Looking further at the images and poses of the dolls, the dolls all are damaged, broken, or deformed in some way, this vision of woman, as in the 'Self Portrait with Die Puppe' above shows woman as part human, part mechanical and the idea here of woman as the object is intensified, also the idea that she is unobtainable in the sense of a 'normal' woman and so this dichotomy of woman as a desirable object and available for man's needs and this construction of Bellmer where he makes her unobtainable and somehow inhuman as Eluard states; 'where are her eyes?' is interesting as a conceptual construction.  Bellmer has created in the image a strange, desirable, unobtainable object that reminds me of J G Ballard's 'Crash' (1973).  Ballard created a strange tale of a sexualised relationship with crashed motor vehicles and damaged woman. David Cronenberg's film captures the cold, sexual and sensual relationship of the participants obsessed with the car crash and damaged bodies.  Both are desired equally in this disturbing and sensual film. The British Library states;  ‘Crash is above all a cautionary tale, a warning against the brutal, erotic and overlit future that beckons us, ever more powerfully, from the margins of the technological landscape’. (British Library 2022)

In 1996 this was a warning, now we live in a technological future where people have more connection with their mobile phone screens than other people and it is a worrying sign of what will come next.  

Finally going back to the dolls, the use ofBrbie will work well in my photographs this plastic construction, like Bellmer's dolls will give an objectified air to the images but I will be trying to subvert this in the image creating an image of woman that is strong and through the use of text and image in a book form I think the message will be also be strengthened. 
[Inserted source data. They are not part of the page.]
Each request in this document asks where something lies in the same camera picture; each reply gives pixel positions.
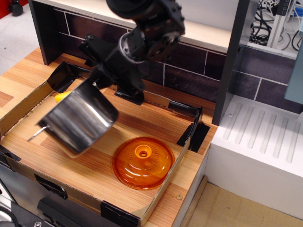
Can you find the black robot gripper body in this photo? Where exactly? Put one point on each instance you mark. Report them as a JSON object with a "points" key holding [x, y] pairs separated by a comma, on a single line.
{"points": [[103, 54]]}

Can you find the orange transparent pot lid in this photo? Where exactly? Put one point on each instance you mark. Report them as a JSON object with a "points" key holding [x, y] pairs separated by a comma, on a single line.
{"points": [[143, 163]]}

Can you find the grey-blue box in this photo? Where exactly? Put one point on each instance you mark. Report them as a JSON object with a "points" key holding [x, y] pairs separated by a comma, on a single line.
{"points": [[294, 91]]}

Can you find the white dish drainer block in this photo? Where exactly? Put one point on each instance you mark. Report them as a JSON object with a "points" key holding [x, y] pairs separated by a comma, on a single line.
{"points": [[257, 153]]}

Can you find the stainless steel pot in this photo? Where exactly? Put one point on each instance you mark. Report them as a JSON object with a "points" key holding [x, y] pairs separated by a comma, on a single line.
{"points": [[79, 120]]}

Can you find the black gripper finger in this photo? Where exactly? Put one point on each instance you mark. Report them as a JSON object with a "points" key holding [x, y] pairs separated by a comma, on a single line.
{"points": [[101, 78]]}

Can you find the yellow plastic squeeze bottle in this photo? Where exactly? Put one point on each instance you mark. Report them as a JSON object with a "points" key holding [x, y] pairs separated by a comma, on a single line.
{"points": [[59, 97]]}

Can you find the black caster wheel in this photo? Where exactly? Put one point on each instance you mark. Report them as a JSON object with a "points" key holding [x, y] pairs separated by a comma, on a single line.
{"points": [[15, 8]]}

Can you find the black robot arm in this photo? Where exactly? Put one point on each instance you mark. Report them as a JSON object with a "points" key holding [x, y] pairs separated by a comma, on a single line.
{"points": [[159, 26]]}

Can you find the dark grey shelf frame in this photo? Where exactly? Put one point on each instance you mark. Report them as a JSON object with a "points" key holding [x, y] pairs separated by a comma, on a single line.
{"points": [[192, 69]]}

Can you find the cardboard fence with black tape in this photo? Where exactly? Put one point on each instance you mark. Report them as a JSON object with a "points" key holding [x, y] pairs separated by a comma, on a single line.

(1) Barbie, in full Barbara Millicent Roberts, an 11-inch- (29-cm-) tall plastic doll with the figure of an adult woman that was introduced on March 9, 1959, by Mattel, Inc., a southern California toy company. Ruth Handler, who cofounded Mattel with her husband, Elliot, spearheaded the introduction of the doll. Barbie’s physical appearance was modeled on the German Bild Lilli doll, a risqué gag gift for men based upon a cartoon character featured in the West German newspaper Bild Zeitung. (Barbie 2022)


Tate (no date) Hans Bellmer 1902–1975, Tate. Available at: (Accessed: November 16, 2022). 

Hans Bellmer photographs, Bio, ideas (2022) The Art Story. Available at: (Accessed: November 16, 2022). 

Barbie (2022) Encyclopædia Britannica. Encyclopædia Britannica, inc. Available at: (Accessed: November 16, 2022).

David Cronenberg, Crash (1996)British Library (2022) . Available at:,called%20the%20New%20Arts%20Laboratory. (Accessed: November 17, 2022).